• Work to be completed: Filter the lines below, copying only those with the string "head".

#### Records to use ####

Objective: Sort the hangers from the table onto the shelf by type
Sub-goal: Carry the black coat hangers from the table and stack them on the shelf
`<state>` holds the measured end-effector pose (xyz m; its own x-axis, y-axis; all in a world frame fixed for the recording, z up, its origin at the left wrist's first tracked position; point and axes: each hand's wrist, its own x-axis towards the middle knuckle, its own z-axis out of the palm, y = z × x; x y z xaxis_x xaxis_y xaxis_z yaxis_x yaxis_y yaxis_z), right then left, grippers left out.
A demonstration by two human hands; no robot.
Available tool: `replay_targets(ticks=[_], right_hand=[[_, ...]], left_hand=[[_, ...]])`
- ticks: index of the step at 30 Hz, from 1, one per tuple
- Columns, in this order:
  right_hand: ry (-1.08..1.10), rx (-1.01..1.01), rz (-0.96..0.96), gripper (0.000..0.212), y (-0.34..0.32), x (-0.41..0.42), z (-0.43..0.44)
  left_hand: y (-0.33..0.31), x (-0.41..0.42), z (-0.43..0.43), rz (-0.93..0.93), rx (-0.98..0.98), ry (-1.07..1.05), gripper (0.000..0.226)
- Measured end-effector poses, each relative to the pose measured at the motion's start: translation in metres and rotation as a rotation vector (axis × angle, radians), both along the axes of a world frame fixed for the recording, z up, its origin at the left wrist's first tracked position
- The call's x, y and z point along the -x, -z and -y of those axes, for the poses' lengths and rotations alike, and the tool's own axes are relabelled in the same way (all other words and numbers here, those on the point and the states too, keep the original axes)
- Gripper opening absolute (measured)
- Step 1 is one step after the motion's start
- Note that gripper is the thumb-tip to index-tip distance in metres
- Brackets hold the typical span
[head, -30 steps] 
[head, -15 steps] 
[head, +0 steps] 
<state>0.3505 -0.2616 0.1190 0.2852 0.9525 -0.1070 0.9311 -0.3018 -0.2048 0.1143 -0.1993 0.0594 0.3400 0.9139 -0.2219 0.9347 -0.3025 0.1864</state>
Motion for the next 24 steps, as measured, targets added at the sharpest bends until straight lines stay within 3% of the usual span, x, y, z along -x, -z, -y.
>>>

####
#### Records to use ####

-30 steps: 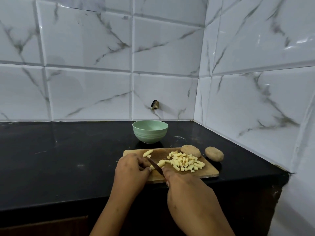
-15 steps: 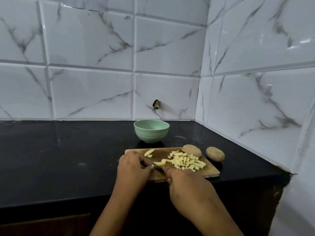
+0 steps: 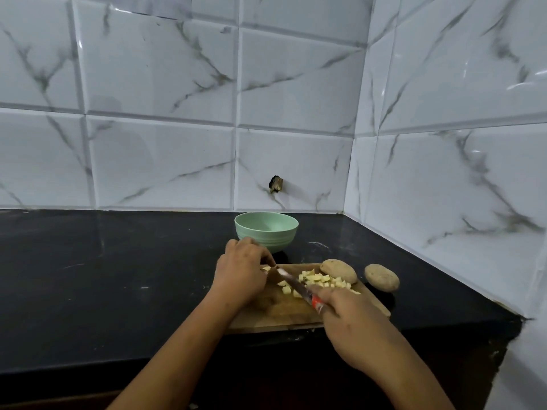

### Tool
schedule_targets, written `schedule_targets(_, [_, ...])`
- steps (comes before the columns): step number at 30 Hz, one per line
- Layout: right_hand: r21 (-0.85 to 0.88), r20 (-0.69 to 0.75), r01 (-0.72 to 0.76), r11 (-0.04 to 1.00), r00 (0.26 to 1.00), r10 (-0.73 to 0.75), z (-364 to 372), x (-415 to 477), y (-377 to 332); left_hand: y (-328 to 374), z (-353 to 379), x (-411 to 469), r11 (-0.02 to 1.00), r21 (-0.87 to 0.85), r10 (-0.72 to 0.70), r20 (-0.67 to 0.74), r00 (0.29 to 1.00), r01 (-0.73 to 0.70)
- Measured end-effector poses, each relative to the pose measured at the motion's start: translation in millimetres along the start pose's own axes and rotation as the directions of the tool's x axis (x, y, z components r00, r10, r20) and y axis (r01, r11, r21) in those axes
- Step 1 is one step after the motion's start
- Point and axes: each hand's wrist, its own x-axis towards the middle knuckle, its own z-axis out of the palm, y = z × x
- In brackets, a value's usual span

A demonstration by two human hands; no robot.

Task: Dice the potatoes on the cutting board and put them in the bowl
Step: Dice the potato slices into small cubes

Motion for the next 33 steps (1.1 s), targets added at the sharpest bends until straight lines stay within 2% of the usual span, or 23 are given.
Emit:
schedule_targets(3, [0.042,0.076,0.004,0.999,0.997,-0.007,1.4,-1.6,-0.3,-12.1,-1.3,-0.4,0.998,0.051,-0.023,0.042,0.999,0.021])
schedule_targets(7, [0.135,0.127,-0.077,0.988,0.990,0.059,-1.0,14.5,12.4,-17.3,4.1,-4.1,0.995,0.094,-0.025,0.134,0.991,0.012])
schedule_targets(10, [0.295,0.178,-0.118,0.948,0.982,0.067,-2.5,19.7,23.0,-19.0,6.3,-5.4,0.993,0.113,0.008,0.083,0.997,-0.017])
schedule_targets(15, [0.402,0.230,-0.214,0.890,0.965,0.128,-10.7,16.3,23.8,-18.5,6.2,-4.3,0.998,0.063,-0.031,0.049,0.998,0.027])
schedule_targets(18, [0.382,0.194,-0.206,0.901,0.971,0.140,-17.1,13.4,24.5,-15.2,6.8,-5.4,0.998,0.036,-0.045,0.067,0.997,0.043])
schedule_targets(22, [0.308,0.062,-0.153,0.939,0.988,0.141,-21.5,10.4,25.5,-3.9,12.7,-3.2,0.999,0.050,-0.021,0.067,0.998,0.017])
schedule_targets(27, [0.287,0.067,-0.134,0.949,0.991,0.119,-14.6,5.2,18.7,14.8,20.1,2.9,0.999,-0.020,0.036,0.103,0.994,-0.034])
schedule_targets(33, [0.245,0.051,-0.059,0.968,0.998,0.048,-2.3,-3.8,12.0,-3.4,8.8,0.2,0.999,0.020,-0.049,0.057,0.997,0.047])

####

• Answer space:
[head, -30 steps] 
[head, -15 steps] 
[head, +0 steps] 

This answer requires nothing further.